Exercise requirements:
Word for word, transcribe the data below from the line with "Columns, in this" to the line with "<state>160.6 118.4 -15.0", keeping both of those lines.

Information shown:

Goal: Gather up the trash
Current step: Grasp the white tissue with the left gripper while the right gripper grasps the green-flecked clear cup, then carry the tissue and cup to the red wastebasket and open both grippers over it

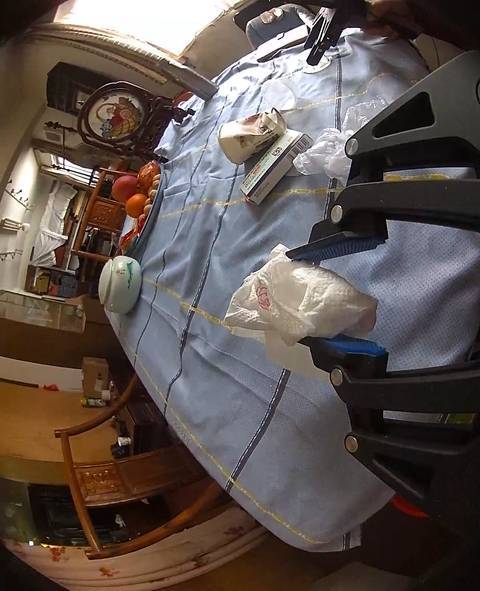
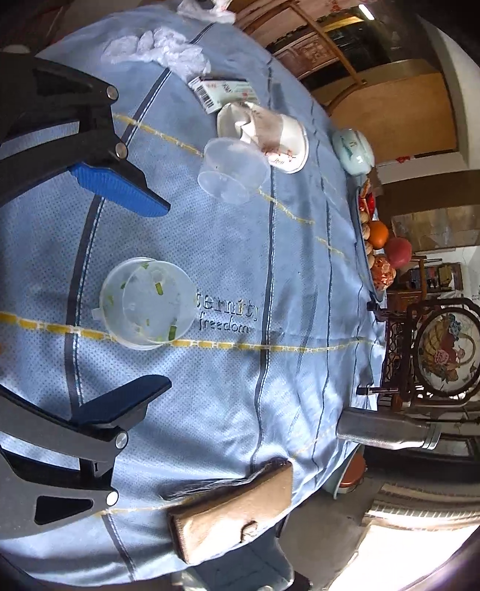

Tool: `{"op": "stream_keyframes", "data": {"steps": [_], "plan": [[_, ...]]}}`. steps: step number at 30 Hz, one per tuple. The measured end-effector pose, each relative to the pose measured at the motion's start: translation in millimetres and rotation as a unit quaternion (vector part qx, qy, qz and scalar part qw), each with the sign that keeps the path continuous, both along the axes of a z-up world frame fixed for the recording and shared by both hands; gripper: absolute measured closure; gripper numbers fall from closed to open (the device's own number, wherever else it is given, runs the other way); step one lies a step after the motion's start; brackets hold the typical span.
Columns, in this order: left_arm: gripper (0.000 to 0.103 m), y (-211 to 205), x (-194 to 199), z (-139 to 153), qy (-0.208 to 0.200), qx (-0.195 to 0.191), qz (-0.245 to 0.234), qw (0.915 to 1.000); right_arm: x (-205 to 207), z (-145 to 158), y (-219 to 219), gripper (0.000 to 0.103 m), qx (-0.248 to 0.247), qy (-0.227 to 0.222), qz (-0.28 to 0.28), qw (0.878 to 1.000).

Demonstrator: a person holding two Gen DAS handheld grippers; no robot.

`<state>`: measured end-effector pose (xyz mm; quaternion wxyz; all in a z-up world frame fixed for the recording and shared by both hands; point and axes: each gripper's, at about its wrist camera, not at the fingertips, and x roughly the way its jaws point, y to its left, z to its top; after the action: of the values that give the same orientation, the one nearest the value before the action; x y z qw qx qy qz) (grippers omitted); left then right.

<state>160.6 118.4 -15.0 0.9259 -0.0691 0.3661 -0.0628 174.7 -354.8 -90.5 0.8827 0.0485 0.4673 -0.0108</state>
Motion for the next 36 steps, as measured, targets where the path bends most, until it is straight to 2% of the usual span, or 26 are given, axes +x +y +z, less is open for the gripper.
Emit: {"op": "stream_keyframes", "data": {"steps": [1,2,10,16,22,26,32,34,35,36], "plan": [[0.066,0.9,-1.0,0.2,-0.001,-0.001,0.0,1.0,1.9,-1.0,1.3,0.05,-0.001,0.002,0.004,1.0],[0.066,1.5,-1.4,0.2,-0.001,-0.002,0.0,1.0,2.1,-1.0,1.6,0.054,0.0,0.001,0.006,1.0],[0.066,2.6,-8.4,6.4,-0.004,0.0,0.005,1.0,-32.0,41.4,4.9,0.054,0.031,-0.093,0.009,0.995],[0.066,12.3,-28.9,19.8,-0.013,-0.003,0.024,0.9996,-44.5,67.2,24.1,0.054,0.065,-0.143,0.048,0.986],[0.066,47.4,-71.3,22.8,-0.007,0.011,0.086,0.9962,-40.3,75.0,56.2,0.054,0.105,-0.165,0.101,0.975],[0.066,83.5,-106.1,15.0,0.008,0.006,0.14,0.9901,-37.7,82.5,86.1,0.054,0.124,-0.174,0.142,0.967],[0.065,138.6,-140.5,-29.7,0.06,-0.019,0.211,0.9754,-38.5,95.5,137.6,0.054,0.135,-0.173,0.201,0.955],[0.053,152.2,-143.7,-55.9,0.088,-0.019,0.226,0.97,-39.3,100.2,155.9,0.054,0.142,-0.17,0.218,0.95],[0.04,156.9,-144.1,-62.1,0.095,-0.015,0.235,0.9671,-39.1,102.4,166.0,0.054,0.146,-0.167,0.228,0.948],[0.031,163.2,-144.3,-69.9,0.101,-0.009,0.252,0.9624,-39.2,104.6,176.6,0.054,0.151,-0.163,0.239,0.945]]}}
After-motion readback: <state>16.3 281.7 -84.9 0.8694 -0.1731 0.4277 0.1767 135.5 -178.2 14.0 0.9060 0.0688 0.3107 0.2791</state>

Task output:
Columns, in this order: left_arm: gripper (0.000 to 0.103 m), y (-211 to 205), x (-194 to 199), z (-139 to 153), qy (-0.208 to 0.200), qx (-0.195 to 0.191), qz (-0.245 to 0.234), qw (0.915 to 1.000); right_arm: x (-205 to 207), z (-145 to 158), y (-219 to 219), gripper (0.000 to 0.103 m), qx (-0.248 to 0.247), qy (-0.227 to 0.222), qz (-0.28 to 0.28), qw (0.878 to 1.000).

Demonstrator: a person holding two Gen DAS handheld grippers; no robot.

`<state>`: measured end-effector pose (xyz mm; quaternion wxyz; all in a z-up world frame fixed for the recording and shared by both hands; point and axes: each gripper's, at about its wrist camera, not at the fingertips, and x roughly the way its jaws point, y to its left, z to its top; after the action: of the values that give the same orientation, the one nearest the value before the action; x y z qw qx qy qz) (grippers omitted); left then right.

<state>160.6 118.4 -15.0 0.9259 -0.0691 0.3661 -0.0628 174.7 -354.8 -90.5 0.8827 0.0485 0.4673 -0.0108</state>

No more output will be added to the exercise.